**Task:**
With the line that contains "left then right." as the first line, output exactly every line through the end of the material.

**Information supplied:**
-*-*-

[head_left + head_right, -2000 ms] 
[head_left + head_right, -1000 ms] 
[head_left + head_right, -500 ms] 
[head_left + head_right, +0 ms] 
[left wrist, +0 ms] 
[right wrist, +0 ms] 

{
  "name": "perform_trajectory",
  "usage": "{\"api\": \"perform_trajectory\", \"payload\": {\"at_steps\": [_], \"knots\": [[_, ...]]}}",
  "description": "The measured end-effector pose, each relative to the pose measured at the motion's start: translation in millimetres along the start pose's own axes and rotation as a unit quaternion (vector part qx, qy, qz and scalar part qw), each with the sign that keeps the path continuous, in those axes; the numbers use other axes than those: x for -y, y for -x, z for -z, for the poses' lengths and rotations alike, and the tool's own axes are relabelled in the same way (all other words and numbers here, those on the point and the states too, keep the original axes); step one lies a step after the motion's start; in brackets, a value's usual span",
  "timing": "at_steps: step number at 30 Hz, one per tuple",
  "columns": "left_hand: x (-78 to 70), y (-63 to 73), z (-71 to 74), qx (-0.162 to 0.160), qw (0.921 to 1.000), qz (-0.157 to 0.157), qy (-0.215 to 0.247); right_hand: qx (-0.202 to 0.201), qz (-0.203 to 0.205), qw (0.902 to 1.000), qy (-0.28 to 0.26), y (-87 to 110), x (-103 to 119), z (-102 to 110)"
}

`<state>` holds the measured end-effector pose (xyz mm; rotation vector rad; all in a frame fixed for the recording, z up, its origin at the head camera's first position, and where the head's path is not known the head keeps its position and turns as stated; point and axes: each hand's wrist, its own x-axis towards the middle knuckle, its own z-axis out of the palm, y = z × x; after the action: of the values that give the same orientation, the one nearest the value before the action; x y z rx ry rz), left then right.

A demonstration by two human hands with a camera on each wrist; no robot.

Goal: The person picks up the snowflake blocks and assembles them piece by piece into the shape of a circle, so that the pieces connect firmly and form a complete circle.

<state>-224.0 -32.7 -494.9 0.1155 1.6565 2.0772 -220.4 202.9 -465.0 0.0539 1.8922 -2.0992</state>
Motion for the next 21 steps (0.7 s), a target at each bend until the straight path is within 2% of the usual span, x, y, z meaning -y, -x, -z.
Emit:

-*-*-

**Result:**
`<state>` holds the measured end-effector pose (xyz mm; rotation vector rad; all in a frame fixed for the recording, z up, its origin at the head camera's first position, and where the head's path is not known the head keeps its position and turns as stated; point and axes: each hand's wrist, its own x-axis towards the middle knuckle, its own z-axis out of the palm, y = z × x; after the action: of the values that give the same orientation, the one nearest the value before the action; x y z rx ry rz), left then right.

A demonstration by two human hands with a camera on each wrist; no robot.

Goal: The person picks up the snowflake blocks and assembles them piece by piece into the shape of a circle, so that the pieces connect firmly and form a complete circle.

<state>-224.0 -32.7 -494.9 0.1155 1.6565 2.0772 -220.4 202.9 -465.0 0.0539 1.8922 -2.0992</state>
Motion for the next 21 steps (0.7 s), a target at each bend until the straight path is within 2% of the usual span, x, y, z meaning -y, -x, -z.
Emit:

No more output is required for the exercise.